You can imagine our surprise on receiving an opportunity to move back to Minnesota with my wife's company, this year. We didn't expect to return any time soon, if ever, and it's an unusual situation because it'd only be short-term, two or three years, before the next jump to Arizona. After years of more or less pining to get back, we weren't even sure we wanted to take the transfer at all. It didn't help that a week before getting the offer we learned my parents were pulling the trigger and buying a house in northern AZ, where they'll soon live full time. Then we learned one of my brothers and his wife are in the process of leaving the state too. The longtime primary reason for being back in MN, family, is in part halfway out the door. At least my wife's parents remain there (though they themselves have spent a huge chunk of time in Alaska in recent years), which is good, but the timing of what's happening with my family sucks. Selfishly I want the occasional help from them with our kids, because having kids without family around is really tough, but I guess it's not yet meant to be.


The move and everything that goes into it is why I haven't been able to keep up here. Already this summer was a challenge with no preschool for the toddler and an increasingly mobile and awake baby. I used to have time to write during daylight hours! These days I have my hands full, all the time. And with all the other things lately I've simply been too tired on the rare night with free time. We had to get our house ready to list, which itself wasn't too bad, but maintaining a clean and decluttered house with little ones around is essentially an impossible task. We listed while away, in MN, looking for the next house. That trip was even more exhausting. I drove back with the 3 year old and the dog. My wife flew with the baby, who we recently (and luckily) learned does not like being contained in his car seat more than an hour, making the 16+ hour jaunt back to MN simply not an option. We then spent a week going day-by-day driving all over looking at active listings and neighborhoods we weren't familiar with. Happily our fourth formal offer was accepted and we signed an agreement on our house while away, making the trip overall a success. It was certainly a good idea to have all of Labor Day back at home to relax a little. I think the ups and downs of the trip back to MN, and trying to buy and sell in this market, could be its own post, but since that was never meant to be the gist of this one (and so much time has passed) we're going to have to breeze through it.

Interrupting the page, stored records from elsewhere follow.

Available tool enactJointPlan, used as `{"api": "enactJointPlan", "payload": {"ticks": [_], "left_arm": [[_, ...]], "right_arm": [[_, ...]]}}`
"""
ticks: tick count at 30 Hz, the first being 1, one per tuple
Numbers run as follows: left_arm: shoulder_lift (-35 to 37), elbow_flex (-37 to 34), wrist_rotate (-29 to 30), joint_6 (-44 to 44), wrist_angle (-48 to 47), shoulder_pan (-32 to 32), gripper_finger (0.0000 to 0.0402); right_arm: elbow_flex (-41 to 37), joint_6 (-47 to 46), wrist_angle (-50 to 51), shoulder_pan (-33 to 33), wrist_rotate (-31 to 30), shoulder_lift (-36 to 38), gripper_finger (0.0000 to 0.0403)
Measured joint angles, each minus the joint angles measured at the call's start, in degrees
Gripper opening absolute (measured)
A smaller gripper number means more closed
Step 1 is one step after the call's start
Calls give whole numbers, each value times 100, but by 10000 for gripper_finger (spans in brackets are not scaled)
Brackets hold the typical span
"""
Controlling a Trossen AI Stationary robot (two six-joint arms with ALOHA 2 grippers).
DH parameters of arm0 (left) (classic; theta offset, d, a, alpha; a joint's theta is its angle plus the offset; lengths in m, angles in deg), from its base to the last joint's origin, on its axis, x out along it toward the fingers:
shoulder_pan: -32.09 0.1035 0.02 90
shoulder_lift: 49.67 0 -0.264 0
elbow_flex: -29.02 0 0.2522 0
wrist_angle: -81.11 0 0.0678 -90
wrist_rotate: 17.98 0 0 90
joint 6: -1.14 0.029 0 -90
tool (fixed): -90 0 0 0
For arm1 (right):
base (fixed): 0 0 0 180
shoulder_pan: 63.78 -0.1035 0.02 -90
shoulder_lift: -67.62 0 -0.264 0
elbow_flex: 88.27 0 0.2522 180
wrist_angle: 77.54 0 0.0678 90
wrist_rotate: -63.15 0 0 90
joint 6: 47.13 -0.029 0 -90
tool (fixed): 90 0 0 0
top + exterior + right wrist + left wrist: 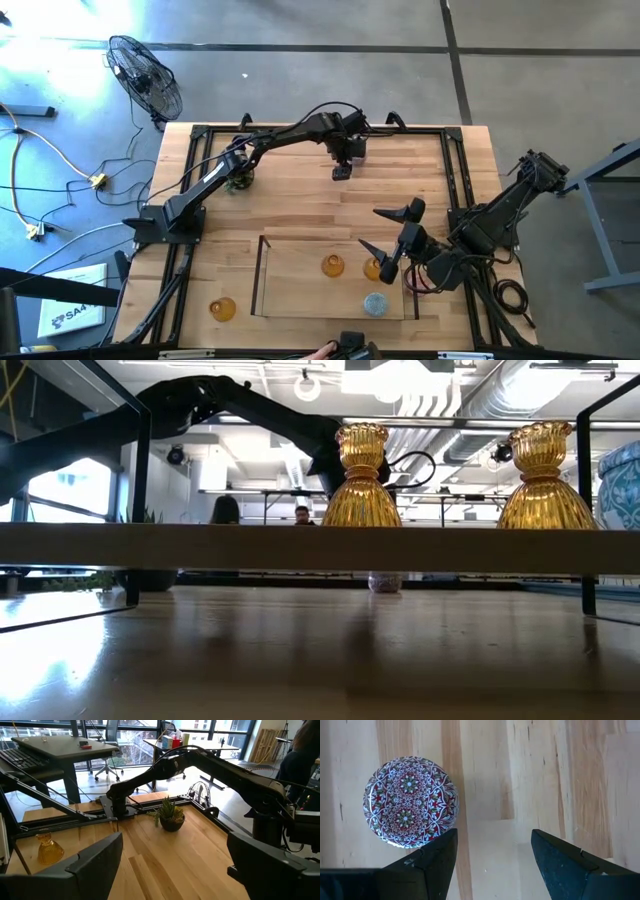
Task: Pick & Place candle stick holders
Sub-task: Put the red patterned scented candle on the shelf
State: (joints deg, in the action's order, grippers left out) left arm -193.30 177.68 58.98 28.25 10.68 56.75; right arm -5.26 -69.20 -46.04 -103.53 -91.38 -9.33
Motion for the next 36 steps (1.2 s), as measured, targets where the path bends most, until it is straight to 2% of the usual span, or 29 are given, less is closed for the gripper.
{"api": "enactJointPlan", "payload": {"ticks": [5, 8, 13, 15, 20, 24, 30, 36], "left_arm": [[0, 0, -199, 133, -33, -58, 266], [19, 0, -251, 143, -51, -155, 301], [55, 9, -805, 500, -206, -439, 371], [55, 9, -850, 428, -229, -588, 390], [153, 14, -754, 116, -660, -964, 393], [260, 11, -743, 261, -1401, -1285, 391], [567, 9, -1101, 566, -2697, -1718, 390], [1114, 9, -1914, 420, -3225, -1912, 390]], "right_arm": [[0, 0, 0, -4, 14, 0, 353], [0, 0, 2, -4, 54, 0, 353], [0, 0, 4, -4, 191, 0, 353], [0, 3, 4, -5, 241, 0, 353], [0, 98, 0, -121, 224, 0, 353], [0, 283, -114, -356, 139, 0, 353], [0, 852, -495, -1031, -718, 34, 353], [0, 1224, -554, -1742, -1995, 52, 353]]}}
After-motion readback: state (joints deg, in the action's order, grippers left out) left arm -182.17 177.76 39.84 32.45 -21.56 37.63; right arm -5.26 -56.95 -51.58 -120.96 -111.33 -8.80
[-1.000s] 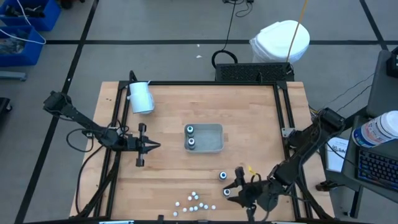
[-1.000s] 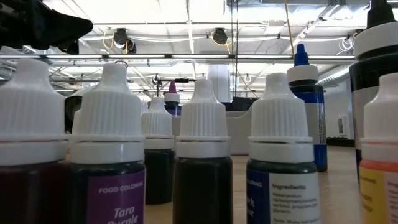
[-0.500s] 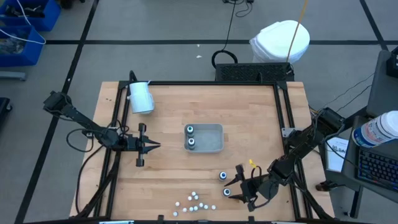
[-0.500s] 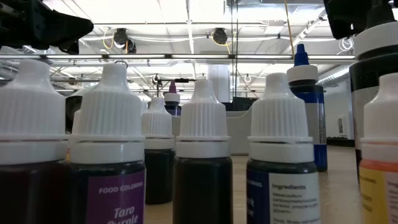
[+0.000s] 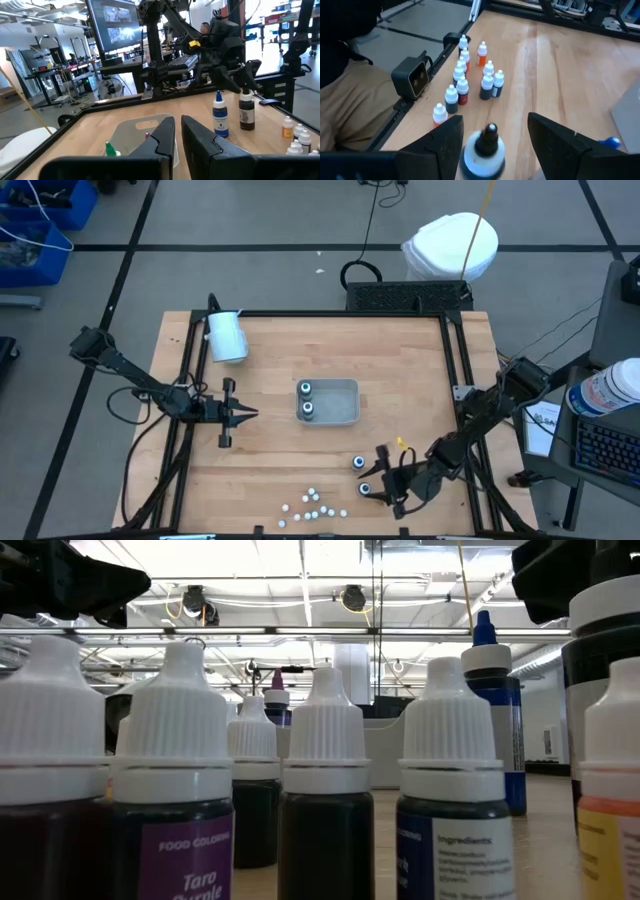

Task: Pick & Place food coloring
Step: Put the large black food coloring bottle into the gray bin

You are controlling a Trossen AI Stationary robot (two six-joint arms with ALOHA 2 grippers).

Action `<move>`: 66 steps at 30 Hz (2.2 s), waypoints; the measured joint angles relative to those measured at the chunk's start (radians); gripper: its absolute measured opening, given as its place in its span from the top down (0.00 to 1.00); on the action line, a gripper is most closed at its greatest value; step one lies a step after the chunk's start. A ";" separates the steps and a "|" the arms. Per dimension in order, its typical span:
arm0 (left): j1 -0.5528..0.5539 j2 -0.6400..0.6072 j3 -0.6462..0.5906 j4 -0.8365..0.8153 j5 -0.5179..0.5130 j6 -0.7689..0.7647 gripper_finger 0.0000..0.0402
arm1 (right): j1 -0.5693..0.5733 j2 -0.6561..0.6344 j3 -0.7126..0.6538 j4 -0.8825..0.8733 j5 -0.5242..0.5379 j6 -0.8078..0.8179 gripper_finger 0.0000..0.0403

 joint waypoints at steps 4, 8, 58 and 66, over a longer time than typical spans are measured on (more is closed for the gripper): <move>0.000 0.000 0.000 -0.003 0.000 -0.001 0.90 | 0.000 0.029 0.000 0.027 -0.023 0.002 0.48; 0.000 0.000 0.000 -0.005 0.000 -0.002 0.90 | 0.000 0.048 0.000 0.026 -0.026 0.008 0.48; 0.000 0.000 0.000 -0.008 0.000 0.006 0.90 | -0.084 -0.156 0.151 0.049 -0.073 -0.238 0.70; 0.000 0.000 0.000 -0.010 0.000 -0.006 0.90 | -0.287 -0.238 0.163 0.039 0.030 -0.296 0.71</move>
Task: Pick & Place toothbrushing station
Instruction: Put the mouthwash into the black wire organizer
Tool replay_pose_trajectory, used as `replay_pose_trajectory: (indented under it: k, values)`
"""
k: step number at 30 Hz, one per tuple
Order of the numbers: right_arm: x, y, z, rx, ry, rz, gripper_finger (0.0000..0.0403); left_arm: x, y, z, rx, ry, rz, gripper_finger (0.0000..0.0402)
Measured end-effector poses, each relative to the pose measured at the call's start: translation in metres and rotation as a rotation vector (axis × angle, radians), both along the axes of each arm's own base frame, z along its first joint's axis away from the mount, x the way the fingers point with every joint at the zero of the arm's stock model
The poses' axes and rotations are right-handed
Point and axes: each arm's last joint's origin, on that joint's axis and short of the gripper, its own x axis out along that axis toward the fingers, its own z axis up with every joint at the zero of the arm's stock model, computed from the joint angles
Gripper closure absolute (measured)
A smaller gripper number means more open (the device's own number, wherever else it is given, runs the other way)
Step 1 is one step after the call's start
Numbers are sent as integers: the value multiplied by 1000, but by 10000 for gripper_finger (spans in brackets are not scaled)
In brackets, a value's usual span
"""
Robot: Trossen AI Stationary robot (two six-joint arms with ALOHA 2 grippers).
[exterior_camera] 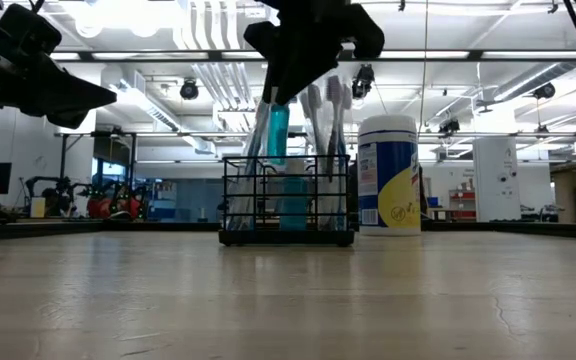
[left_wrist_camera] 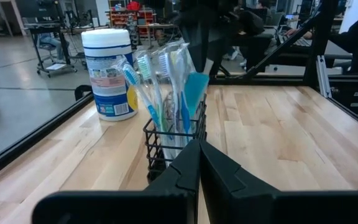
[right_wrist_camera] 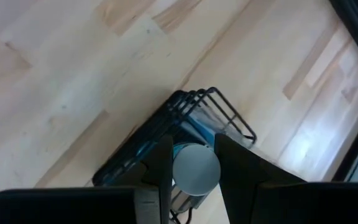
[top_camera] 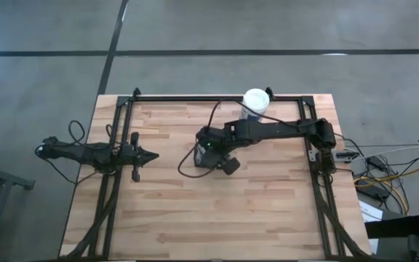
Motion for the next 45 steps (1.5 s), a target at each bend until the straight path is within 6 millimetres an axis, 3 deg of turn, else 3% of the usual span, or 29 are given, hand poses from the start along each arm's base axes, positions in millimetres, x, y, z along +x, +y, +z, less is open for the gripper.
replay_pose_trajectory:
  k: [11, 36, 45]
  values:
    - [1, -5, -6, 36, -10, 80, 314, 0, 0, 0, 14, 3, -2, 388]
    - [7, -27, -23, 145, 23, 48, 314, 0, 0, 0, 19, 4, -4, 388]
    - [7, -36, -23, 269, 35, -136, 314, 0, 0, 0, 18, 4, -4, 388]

From today we have just two months left in Maryland. That means we spent the full hot and sweaty summer here and will get the full frigid winter in Minnesota. I'm certainly not looking forward to dealing with the frozen tundra again for the duration, where I'll finally have to wear a winter coat again. It's not only the cold and the snow however, it's the darkness too, which is more extensive since MN is so far north. But weather (and rising concerns about crime) aside, it will for other reasons be nice to be back. It's a place we know and even with dwindling family we have a good number of friends we'll love seeing far more often than we do now. Besides, if everything goes according to plan, it'll only be a couple years before we move again. And I want to better explore the state and see places, like Voyageurs National Park, where I've never been.


Until the trip last week to Minnesota it all didn't feel real. This was a large reason I've struggled to get this post out, even with an outline a month ago. I knew this move was coming but I didn't spend a great deal of time thinking about it. Then the chaos of getting ready to list, and the busy week back in MN, and we're suddenly in the home stretch. We know this house is sold, we know where we're going to be next, and it's all hitting me at once. On top of trying to complete several remaining must-do items, like purging belongings that won't make the move, it's very apparent how rapidly our time here is coming to an end. That's making me retrospective, and in all honesty, somewhat sad because this has become home. Leaving Minnesota in 2014 was unsurprisingly difficult, we didn't know anywhere different. This time is much harder than I ever would've imagined.


Hopefully we can do a few more fun things out east. I want to do much more than we have time for, like revisiting Richmond and Boston and Maine. We haven't been to Cooperstown or Charleston. And that's okay. 'tis what 'tis.


So that's what we've been up to. There's more too, something that could've derailed all our plans in an instant, but I won't get into that any more today (or ever). It's been stressful and busy and so tiring. It's time to have as many more adventures as we can before leaving the place we consider home for a place that, though familiar, now feels much more foreign. It's weird.


Also, while a few weeks ago I would've been well served to put up an update that said...

Today I'll instead say...

At least as much as I can be in the middle of moving. Stay tuned.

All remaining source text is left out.